Steuern werden bei allen Geschäftsmodellen fällig
1.000 Euro Kapitalertrag pro Jahr und Person sind steuerfrei. Alles darüber wird mit 25 Prozent Abgeltungssteuer belegt, zuzüglich Solidaritätszuschlag und gegebenenfalls Kirchensteuer. Das gilt für Kursgewinne wie für Zinserträge auf dem Tagesgeldkonto, unabhängig davon, ob das Depot bei einer Direktbank oder einem Neo-Broker liegt. Den Freistellungsauftrag können Anleger bei beiden Modellen einrichten. Wer mehrere Depots bei verschiedenen Anbietern führt, muss ihn aufteilen und sollte den Überblick über die genutzten Freibeträge behalten.
Am Ende entscheidet die persönliche Anlagepräferenz
Bleibt die Frage: Welches Modell ist besser? Die Antwort lautet wie so oft: Es kommt darauf an. Denn wichtig ist, was jemand tatsächlich braucht. Wer einmal im Monat einen Sparplan laufen lässt und sonst nichts anfasst: Neo-Broker. Der Kostenvorteil überwiegt ganz deutlich und das dauerhaft und nachweisbar.

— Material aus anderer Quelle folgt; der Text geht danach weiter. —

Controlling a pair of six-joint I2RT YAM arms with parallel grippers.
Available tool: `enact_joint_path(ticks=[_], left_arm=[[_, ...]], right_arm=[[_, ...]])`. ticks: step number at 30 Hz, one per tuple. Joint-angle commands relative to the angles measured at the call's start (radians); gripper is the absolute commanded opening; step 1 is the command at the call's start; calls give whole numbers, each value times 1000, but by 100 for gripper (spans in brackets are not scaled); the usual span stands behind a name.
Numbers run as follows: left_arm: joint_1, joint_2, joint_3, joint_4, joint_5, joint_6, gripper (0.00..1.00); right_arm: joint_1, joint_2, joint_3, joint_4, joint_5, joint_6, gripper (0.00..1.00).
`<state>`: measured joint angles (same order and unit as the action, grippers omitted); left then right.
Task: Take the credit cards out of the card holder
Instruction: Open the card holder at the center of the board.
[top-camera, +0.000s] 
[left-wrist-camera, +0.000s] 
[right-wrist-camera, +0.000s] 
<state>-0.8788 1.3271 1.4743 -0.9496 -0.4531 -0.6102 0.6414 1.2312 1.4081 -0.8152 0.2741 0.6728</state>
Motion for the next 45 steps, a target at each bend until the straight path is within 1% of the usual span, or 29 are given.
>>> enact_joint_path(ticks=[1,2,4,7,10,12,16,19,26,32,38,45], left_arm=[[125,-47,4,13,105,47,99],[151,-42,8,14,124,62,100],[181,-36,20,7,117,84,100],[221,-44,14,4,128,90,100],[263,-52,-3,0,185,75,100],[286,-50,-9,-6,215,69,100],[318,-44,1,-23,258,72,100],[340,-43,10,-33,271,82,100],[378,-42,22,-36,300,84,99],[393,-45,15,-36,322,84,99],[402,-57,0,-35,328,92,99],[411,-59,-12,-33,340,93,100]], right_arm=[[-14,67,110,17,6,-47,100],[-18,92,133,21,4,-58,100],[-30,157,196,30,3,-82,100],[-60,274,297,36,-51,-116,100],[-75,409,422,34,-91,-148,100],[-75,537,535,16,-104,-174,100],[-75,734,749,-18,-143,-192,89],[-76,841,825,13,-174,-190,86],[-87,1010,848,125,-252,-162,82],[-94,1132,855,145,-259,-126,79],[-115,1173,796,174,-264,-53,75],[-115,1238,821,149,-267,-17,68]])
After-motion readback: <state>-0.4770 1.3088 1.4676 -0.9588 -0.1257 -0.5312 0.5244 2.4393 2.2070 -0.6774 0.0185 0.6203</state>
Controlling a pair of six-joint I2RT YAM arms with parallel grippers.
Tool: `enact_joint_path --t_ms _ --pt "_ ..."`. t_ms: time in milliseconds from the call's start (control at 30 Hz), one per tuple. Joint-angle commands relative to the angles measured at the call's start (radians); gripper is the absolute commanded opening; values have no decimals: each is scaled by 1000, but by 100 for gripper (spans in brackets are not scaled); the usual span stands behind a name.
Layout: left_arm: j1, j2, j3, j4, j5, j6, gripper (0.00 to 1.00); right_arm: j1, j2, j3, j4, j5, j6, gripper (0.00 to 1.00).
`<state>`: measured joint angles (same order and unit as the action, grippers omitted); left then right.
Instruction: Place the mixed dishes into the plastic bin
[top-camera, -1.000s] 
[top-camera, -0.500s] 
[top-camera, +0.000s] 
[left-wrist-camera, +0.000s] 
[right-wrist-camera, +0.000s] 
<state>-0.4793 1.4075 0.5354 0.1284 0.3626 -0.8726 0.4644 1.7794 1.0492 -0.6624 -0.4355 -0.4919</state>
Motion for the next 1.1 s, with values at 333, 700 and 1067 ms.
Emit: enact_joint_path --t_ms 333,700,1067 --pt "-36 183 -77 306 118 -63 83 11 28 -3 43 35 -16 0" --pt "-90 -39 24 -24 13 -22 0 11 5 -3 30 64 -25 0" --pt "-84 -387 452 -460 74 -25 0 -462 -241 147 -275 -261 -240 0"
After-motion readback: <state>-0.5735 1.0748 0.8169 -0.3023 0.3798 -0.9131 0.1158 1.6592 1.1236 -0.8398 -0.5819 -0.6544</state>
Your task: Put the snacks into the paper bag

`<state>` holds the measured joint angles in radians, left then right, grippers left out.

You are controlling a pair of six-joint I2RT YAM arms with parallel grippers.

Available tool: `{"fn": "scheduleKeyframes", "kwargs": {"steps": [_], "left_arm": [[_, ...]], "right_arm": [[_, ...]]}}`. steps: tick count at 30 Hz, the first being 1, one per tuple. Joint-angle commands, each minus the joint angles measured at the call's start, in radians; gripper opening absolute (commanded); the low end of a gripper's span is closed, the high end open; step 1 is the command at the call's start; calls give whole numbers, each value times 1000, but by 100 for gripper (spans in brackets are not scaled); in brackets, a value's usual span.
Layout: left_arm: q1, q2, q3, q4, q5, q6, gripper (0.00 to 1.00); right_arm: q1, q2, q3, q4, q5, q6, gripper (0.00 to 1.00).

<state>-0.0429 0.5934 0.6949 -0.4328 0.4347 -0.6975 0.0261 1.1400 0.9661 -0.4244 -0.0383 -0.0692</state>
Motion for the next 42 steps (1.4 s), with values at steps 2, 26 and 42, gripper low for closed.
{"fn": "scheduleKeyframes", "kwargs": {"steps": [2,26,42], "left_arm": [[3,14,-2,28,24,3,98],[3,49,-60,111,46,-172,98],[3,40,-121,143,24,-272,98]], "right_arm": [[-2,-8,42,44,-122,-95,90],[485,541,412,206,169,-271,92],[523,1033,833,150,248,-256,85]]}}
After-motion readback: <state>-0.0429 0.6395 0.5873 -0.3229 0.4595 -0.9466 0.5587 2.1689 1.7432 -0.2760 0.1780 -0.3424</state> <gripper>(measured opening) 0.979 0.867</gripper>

Wer größere Summen bewegt, Einzeltitel kauft, Anleihen will oder das Girokonto nicht extra anderswo führen möchte, wählt ein Depot bei einer Direktbank. Nicht wegen des Namens, sondern wegen der Produkttiefe und weil Xetra nach dem PFOF-Verbot im Sommer preislich näher an den Neo-Brokern liegen dürfte als heute.

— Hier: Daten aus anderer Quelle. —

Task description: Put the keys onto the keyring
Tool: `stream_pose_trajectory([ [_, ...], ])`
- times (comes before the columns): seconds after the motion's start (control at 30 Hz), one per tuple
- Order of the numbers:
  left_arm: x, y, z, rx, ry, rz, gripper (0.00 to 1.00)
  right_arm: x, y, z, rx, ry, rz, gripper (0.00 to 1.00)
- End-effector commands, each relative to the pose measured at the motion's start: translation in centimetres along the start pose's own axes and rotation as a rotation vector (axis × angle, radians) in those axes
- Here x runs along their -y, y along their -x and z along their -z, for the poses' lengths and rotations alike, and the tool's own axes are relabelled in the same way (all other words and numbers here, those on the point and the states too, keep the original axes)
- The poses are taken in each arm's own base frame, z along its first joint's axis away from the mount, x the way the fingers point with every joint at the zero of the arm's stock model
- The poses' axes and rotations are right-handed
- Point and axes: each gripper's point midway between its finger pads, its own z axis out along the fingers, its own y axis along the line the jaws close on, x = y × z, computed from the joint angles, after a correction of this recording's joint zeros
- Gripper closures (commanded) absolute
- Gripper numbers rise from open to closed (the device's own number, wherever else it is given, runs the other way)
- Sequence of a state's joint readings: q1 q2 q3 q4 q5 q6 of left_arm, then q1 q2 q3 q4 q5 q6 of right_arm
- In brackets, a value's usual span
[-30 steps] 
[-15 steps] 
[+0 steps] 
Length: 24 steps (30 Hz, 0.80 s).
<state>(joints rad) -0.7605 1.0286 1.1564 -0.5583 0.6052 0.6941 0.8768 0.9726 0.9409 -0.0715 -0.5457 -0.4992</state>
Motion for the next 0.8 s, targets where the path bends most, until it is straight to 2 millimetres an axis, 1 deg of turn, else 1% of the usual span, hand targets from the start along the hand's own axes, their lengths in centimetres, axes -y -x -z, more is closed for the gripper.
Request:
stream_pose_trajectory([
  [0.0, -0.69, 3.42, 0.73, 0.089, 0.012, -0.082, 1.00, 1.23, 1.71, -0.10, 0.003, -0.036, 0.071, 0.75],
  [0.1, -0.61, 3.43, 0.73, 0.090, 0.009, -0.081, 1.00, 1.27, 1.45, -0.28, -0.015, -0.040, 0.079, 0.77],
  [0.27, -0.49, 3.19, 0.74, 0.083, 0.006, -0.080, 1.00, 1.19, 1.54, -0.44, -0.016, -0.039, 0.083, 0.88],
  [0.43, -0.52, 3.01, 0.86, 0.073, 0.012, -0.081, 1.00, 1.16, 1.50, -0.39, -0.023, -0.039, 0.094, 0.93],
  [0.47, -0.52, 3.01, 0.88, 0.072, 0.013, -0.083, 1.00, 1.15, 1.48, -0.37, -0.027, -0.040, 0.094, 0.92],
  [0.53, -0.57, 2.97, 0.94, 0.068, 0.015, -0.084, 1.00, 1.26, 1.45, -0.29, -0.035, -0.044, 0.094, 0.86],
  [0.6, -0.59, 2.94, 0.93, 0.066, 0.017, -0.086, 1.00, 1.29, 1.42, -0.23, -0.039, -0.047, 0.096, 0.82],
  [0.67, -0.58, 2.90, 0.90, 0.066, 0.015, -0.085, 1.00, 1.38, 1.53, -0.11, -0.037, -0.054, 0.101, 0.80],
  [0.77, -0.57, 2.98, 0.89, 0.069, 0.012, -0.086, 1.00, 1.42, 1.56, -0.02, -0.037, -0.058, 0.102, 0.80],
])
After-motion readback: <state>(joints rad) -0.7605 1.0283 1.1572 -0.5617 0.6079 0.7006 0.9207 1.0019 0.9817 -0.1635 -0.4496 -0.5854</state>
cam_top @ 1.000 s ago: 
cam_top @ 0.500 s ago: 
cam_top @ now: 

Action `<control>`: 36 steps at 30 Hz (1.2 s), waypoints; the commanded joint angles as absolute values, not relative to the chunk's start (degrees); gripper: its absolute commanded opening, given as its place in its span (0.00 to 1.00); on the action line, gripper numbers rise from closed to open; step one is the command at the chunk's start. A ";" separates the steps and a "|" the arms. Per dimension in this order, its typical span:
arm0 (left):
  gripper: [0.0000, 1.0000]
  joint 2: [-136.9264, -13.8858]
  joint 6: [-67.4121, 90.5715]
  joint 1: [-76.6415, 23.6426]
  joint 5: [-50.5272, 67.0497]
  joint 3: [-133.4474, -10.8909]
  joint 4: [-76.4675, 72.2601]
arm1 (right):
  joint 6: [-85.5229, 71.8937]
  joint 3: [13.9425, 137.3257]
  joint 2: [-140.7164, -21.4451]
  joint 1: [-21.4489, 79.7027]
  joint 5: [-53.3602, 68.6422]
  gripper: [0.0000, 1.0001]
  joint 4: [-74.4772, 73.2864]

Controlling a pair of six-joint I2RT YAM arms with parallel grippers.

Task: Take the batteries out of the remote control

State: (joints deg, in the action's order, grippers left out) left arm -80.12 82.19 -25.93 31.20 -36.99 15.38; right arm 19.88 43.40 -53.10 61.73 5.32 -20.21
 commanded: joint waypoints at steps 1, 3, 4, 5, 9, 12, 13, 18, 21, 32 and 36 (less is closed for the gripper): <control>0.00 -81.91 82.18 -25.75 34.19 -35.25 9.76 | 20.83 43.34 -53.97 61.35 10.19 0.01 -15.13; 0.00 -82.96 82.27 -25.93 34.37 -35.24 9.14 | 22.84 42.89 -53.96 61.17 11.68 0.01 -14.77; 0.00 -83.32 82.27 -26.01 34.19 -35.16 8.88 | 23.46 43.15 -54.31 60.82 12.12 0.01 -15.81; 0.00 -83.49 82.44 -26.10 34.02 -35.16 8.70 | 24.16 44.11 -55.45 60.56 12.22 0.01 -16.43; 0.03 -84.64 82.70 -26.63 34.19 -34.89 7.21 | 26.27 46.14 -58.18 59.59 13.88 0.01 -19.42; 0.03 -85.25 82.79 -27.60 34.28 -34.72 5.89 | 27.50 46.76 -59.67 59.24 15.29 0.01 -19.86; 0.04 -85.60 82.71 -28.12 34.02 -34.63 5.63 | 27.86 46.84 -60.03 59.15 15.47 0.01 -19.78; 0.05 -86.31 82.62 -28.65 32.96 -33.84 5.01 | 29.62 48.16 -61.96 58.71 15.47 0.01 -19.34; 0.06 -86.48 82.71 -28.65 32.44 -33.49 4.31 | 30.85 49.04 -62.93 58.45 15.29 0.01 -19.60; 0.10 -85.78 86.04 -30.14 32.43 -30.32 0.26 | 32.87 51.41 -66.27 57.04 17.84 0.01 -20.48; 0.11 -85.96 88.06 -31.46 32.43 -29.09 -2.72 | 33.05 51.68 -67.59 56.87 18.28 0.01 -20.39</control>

Viele nutzen beide Anbieter. Der Sparplan läuft beim Neo-Broker, das Girokonto wird bei einer Direktbank wie der DKB oder ING. Das bedeutet zwar mehr Aufwand für den Anleger, aber am Ende steht ein vernünftiges Ergebnis.
Finanzberater empfehlen für den langfristigen Vermögensaufbau einen ETF-Sparplan auf einen breit gestreuten Weltindex. Welcher Anbieter dafür der richtige ist, hängt weniger von Geschäftsmodell ab. Es kommt darauf an, was nach dem 1. Juli aus den Preislisten wird. Und das weiß heute noch niemand genau. Auch die Anbieter nicht.